▶ What to work on
Exactly the lines from the one with "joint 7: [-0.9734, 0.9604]" to the end of the entries should appear in your answer, retyped word for word.

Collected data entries
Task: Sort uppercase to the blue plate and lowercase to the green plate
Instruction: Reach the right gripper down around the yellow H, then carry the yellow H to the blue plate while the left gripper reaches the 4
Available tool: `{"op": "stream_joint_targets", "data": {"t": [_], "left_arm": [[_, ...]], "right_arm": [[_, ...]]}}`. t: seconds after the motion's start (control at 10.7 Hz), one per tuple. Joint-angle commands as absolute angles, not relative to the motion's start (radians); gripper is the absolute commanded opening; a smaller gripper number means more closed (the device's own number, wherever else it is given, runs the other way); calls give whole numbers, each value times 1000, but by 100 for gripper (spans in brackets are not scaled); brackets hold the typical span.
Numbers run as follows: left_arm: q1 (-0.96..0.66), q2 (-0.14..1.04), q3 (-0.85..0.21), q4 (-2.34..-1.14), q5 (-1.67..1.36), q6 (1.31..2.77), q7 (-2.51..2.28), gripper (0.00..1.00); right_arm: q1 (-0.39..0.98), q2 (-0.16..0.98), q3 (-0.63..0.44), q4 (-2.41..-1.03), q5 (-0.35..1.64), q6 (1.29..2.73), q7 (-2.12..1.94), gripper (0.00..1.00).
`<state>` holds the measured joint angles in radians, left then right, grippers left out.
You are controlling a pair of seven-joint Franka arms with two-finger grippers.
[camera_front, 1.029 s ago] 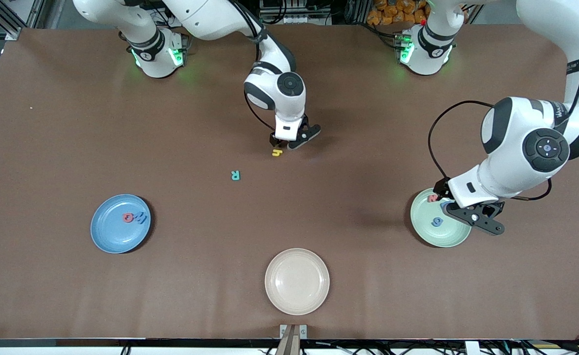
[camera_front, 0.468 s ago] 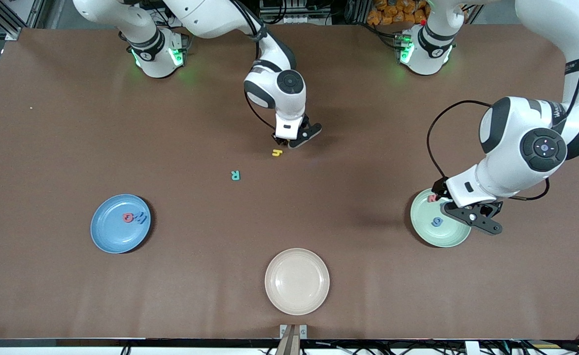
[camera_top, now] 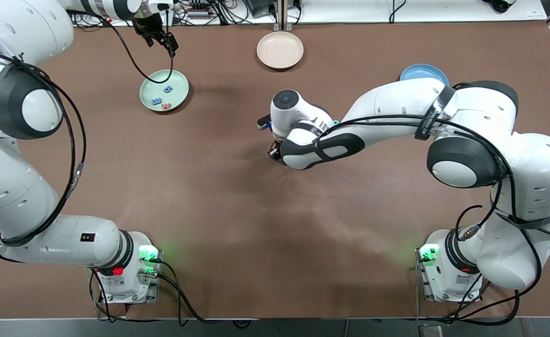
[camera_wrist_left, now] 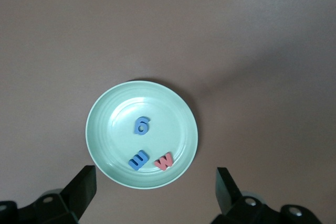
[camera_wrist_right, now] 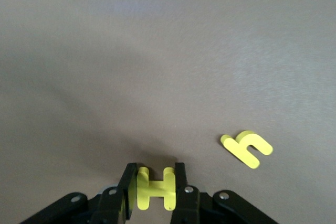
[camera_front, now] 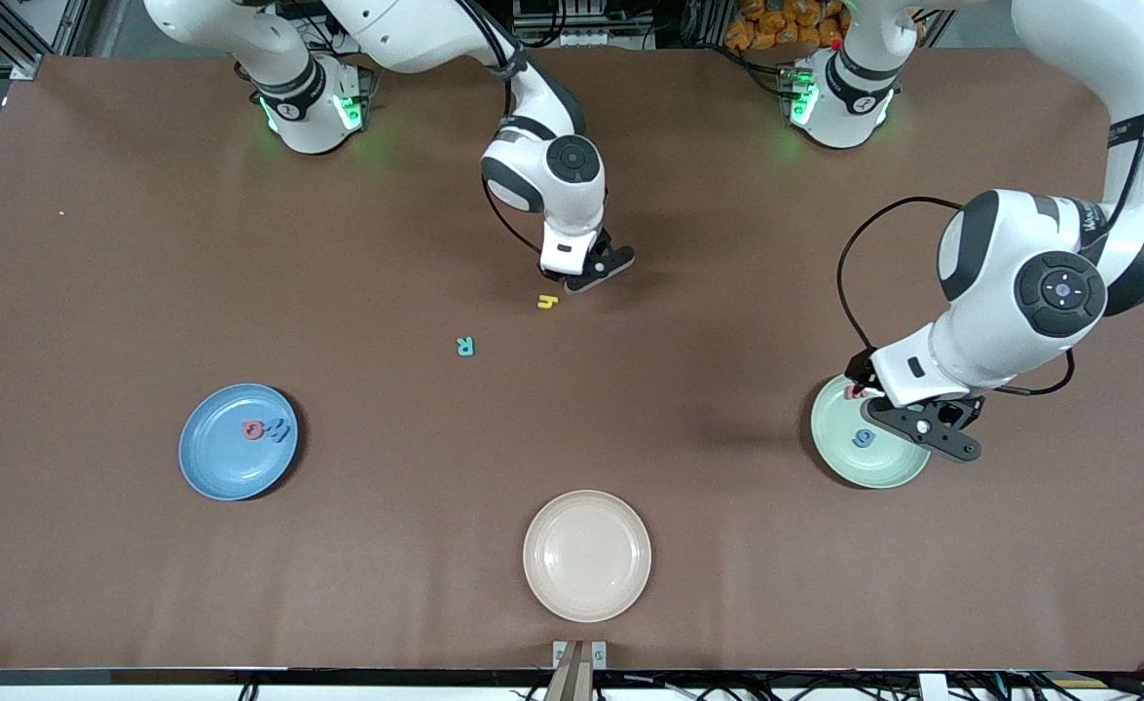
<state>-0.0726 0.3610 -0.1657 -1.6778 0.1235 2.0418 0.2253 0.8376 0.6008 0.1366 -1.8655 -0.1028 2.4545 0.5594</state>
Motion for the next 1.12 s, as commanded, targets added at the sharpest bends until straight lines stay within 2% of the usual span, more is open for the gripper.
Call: {"op": "stream_joint_targets", "data": {"t": [0.0,0.19,0.65,0.84,1.03], "left_arm": [[-130,351,-164,-1681,103,2029,111,100],[-190,356,-166,-1681,104,2029,-27,100],[-302,406,-218,-1678,106,2042,-245,100],[-395,465,-225,-1677,106,2095,-281,100],[-454,533,-279,-1660,92,2185,-421,100]], "right_arm": [[761,532,147,-1878,-121,2433,615,0],[636,505,147,-1879,-124,2436,565,0],[185,514,149,-1868,-123,2491,46,0],[28,522,149,-1868,-121,2491,-140,0],[-76,528,147,-1867,-123,2491,-237,0]]}}
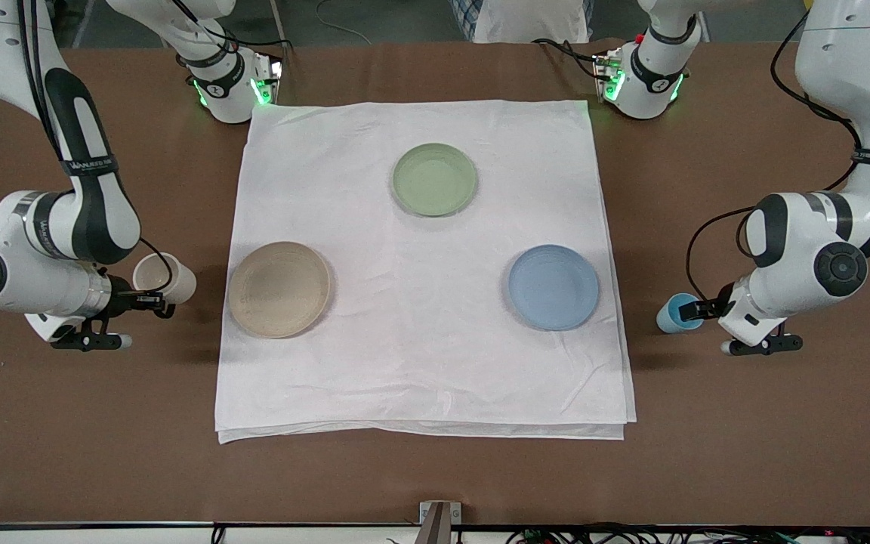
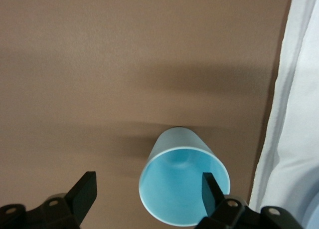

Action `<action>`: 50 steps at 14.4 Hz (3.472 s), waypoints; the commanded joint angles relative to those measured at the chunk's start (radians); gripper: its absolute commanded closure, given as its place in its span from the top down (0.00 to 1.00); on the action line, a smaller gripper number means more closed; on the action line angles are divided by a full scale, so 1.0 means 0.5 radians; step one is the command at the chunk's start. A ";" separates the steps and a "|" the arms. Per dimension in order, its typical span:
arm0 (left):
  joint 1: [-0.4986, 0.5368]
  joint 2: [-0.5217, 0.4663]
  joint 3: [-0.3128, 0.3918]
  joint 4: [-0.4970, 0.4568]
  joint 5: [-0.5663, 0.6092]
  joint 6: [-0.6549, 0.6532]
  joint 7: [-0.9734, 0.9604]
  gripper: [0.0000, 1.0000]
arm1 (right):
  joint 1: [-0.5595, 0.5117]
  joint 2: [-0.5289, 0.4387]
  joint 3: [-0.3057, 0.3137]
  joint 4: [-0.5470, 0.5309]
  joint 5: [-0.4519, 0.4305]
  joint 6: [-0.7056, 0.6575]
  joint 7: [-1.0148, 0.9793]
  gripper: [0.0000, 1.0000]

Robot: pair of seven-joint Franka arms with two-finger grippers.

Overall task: Place blue cup in blue plate and white mug in gray plate
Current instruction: 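Lower the mug with the right gripper while the left gripper lifts the cup, then release the mug with the right gripper while the left gripper carries the cup, then lower the blue cup onto the blue plate with the left gripper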

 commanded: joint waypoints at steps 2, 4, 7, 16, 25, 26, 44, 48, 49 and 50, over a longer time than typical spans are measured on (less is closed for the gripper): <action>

▶ Reply
  joint 7: [-0.9734, 0.9604]
  gripper: [0.0000, 1.0000]
arm1 (right):
  joint 1: [-0.5595, 0.5117]
  joint 2: [-0.5289, 0.4387]
  joint 3: [-0.3057, 0.3137]
  joint 4: [-0.5470, 0.5309]
  joint 5: [-0.4519, 0.4305]
  joint 6: [-0.7056, 0.6575]
  joint 7: [-1.0148, 0.9793]
  gripper: [0.0000, 1.0000]

Robot: pair of seven-joint Franka arms with two-finger grippers.

Overall task: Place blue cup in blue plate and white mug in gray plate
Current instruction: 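Lower the mug with the right gripper while the left gripper lifts the cup, then release the mug with the right gripper while the left gripper carries the cup, then lower the blue cup onto the blue plate with the left gripper
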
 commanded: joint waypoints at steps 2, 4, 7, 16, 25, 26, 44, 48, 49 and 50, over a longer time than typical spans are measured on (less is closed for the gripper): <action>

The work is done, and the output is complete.